Task brief: An exact reproduction of the listing, minus the pictures, is the required output.

Given material:
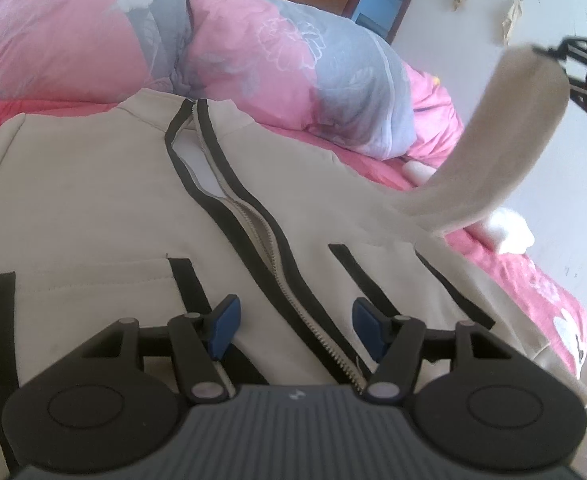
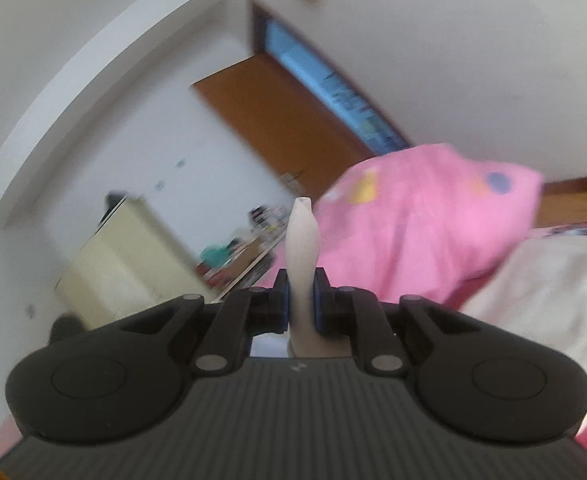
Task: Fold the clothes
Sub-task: 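Fold the sleeve across the hoodie front toward the left gripper and release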
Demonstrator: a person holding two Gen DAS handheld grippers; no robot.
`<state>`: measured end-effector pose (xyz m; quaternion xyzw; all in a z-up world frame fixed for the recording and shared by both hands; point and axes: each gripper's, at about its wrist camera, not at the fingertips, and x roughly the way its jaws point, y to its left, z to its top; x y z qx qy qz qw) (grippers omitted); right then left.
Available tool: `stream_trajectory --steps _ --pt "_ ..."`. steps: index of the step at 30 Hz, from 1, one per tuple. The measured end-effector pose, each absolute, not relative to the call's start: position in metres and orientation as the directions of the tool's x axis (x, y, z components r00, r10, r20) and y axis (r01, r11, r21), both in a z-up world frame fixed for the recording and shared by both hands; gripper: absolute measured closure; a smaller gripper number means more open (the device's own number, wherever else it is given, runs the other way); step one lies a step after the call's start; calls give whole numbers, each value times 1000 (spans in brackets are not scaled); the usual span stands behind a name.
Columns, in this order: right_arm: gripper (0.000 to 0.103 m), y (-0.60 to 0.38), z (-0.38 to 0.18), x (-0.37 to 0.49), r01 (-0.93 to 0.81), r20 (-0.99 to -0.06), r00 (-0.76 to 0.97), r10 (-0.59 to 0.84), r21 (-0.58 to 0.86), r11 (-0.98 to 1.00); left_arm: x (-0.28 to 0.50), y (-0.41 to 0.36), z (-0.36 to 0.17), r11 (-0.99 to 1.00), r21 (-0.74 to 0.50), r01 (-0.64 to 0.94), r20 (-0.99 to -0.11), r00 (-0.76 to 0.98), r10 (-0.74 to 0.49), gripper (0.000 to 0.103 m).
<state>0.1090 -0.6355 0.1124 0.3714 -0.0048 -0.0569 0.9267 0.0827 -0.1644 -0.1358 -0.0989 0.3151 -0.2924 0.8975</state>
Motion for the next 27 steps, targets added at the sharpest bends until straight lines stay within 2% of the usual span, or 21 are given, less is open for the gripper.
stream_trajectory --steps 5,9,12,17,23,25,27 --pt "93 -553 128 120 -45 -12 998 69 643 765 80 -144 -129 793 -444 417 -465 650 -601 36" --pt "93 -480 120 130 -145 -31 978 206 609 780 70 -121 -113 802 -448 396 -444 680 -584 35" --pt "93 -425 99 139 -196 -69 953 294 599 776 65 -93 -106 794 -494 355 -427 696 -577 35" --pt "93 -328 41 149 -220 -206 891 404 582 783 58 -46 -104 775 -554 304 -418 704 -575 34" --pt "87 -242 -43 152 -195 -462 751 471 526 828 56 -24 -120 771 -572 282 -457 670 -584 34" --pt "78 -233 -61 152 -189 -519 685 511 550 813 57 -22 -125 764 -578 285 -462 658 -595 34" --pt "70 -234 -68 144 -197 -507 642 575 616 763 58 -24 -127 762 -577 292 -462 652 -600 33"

Your response:
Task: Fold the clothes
Sub-task: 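Fold the sleeve across the hoodie front toward the left gripper and release
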Demonstrator: a person holding two Gen DAS handheld grippers; no robot.
`<state>`: measured end-effector pose (xyz m; quaternion xyzw; all in a z-up world frame fixed for the recording and shared by both hands; point and axes: each gripper's, at about its wrist camera, not at the fingertips, and x roughly the way its jaws point, y to its left, z to its top; x y z qx qy qz qw) (grippers omitted); right then left.
Available tool: `stream_trajectory --steps _ --pt "_ ..."`. steps: index of the step at 30 Hz, from 1, one per tuple. The measured end-effector pose, each absolute, not relative to the call's start: position in metres and orientation as the directions of the tool's x axis (x, y, z components r00, r10, r20) and y axis (r01, r11, r21), both in a z-up world frame fixed for the recording and shared by both hands; gripper: absolute measured closure; a smaller gripper number means more open (the device's own number, wherever else it is given, runs the other way); step one lies a step after the call's start; calls give whole numbers, each value times 1000 (spans in brackets are not scaled); the usual span stands behind a name.
Columns, in this order: right_arm: gripper (0.000 to 0.103 m), y (-0.60 to 0.38), z (-0.38 to 0.18), x (-0.37 to 0.49), r01 (-0.93 to 0.81), r20 (-0.99 to -0.06), r00 (-0.76 to 0.97), r10 (-0.59 to 0.84), r21 (-0.58 to 0.86), r11 (-0.98 to 1.00); left_arm: x (-0.28 to 0.50), y (-0.41 to 0.36), z (-0.36 to 0.17), r11 (-0.99 to 1.00), r21 (-0.74 to 0.50), r01 (-0.64 to 0.94), r20 (-0.99 to -0.11), r00 (-0.76 to 0.98), r10 (-0.74 to 0.49), gripper (0.000 to 0.103 m).
<state>0.1090 -0.6355 0.1124 0.3714 -0.0048 -0.0569 0.9267 0.0827 -0.1644 -0.1358 -0.0989 0.3151 -0.2924 0.8975</state>
Motion for the next 27 steps, targets added at the sharpest bends until straight lines stay within 2% of the usual span, or 21 are given, less is open for the gripper.
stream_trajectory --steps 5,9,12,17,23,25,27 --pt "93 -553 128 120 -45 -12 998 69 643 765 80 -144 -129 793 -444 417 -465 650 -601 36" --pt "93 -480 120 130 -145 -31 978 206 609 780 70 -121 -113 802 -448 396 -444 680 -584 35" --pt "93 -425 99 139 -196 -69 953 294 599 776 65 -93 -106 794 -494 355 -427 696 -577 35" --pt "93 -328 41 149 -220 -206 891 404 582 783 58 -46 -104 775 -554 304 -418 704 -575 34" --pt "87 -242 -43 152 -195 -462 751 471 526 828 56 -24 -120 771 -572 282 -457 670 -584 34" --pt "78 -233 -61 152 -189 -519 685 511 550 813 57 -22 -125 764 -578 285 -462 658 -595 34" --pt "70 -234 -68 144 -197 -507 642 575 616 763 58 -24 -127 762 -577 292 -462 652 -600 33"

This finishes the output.